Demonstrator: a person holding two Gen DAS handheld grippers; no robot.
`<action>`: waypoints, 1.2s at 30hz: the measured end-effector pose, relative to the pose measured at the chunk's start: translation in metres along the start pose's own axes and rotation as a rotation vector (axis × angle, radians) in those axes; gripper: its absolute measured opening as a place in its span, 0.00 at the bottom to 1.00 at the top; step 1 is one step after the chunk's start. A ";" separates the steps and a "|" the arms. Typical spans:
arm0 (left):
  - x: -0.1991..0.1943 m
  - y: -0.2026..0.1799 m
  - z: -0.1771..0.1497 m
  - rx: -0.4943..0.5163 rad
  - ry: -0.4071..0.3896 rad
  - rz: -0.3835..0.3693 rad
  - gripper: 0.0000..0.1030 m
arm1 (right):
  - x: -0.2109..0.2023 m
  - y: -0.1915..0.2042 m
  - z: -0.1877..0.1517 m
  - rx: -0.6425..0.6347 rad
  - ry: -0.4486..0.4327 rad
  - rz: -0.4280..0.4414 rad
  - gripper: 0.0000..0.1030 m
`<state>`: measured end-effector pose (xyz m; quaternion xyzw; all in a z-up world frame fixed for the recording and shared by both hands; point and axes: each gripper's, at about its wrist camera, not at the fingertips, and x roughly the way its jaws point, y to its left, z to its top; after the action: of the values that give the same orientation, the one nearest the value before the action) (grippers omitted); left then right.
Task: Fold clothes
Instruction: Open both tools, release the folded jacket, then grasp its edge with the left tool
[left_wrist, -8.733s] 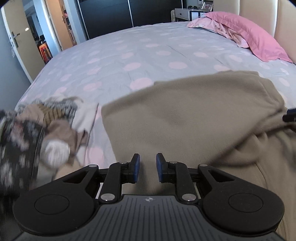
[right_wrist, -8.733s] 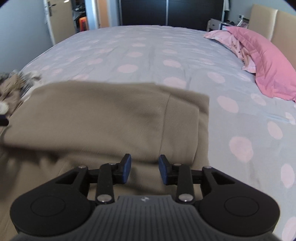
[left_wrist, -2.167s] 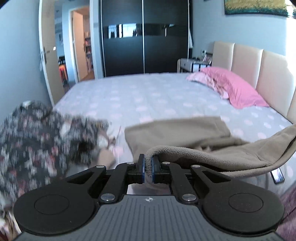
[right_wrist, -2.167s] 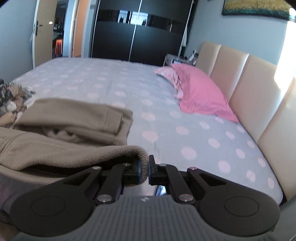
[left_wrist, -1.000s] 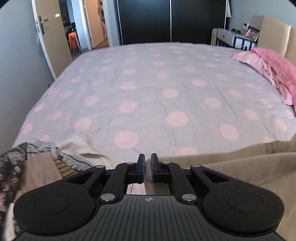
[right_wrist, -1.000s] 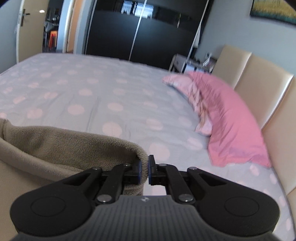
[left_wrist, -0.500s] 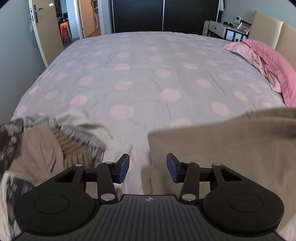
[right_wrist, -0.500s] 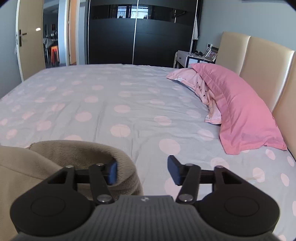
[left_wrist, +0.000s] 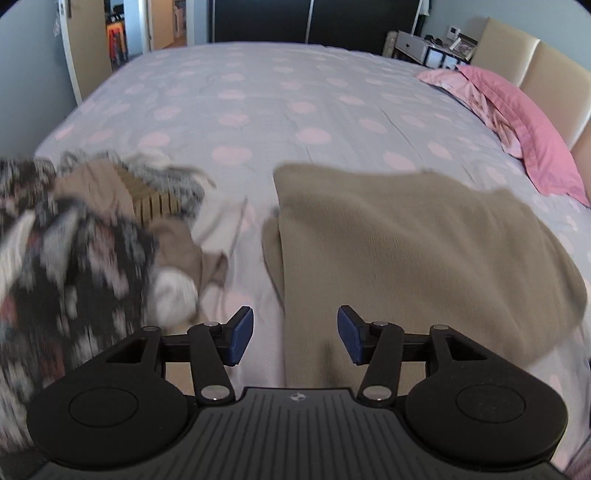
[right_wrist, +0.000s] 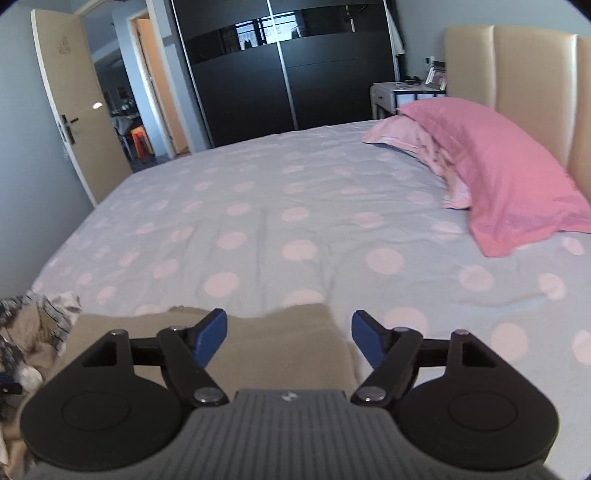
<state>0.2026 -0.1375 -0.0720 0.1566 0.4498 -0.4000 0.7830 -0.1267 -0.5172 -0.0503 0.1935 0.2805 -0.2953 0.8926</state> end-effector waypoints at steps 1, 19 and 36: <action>0.000 0.001 -0.007 0.001 0.010 -0.012 0.48 | -0.005 -0.004 -0.011 -0.009 0.008 -0.005 0.74; 0.047 0.011 -0.055 -0.041 0.131 -0.108 0.53 | 0.029 -0.084 -0.133 -0.018 0.222 0.004 0.74; 0.046 -0.009 -0.054 0.090 0.184 -0.040 0.16 | 0.036 -0.059 -0.163 -0.370 0.410 0.068 0.25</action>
<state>0.1773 -0.1326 -0.1389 0.2185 0.5043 -0.4194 0.7226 -0.2029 -0.4933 -0.2080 0.0922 0.4980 -0.1637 0.8466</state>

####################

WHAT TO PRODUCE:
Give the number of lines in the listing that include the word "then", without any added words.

SOLUTION BELOW:
2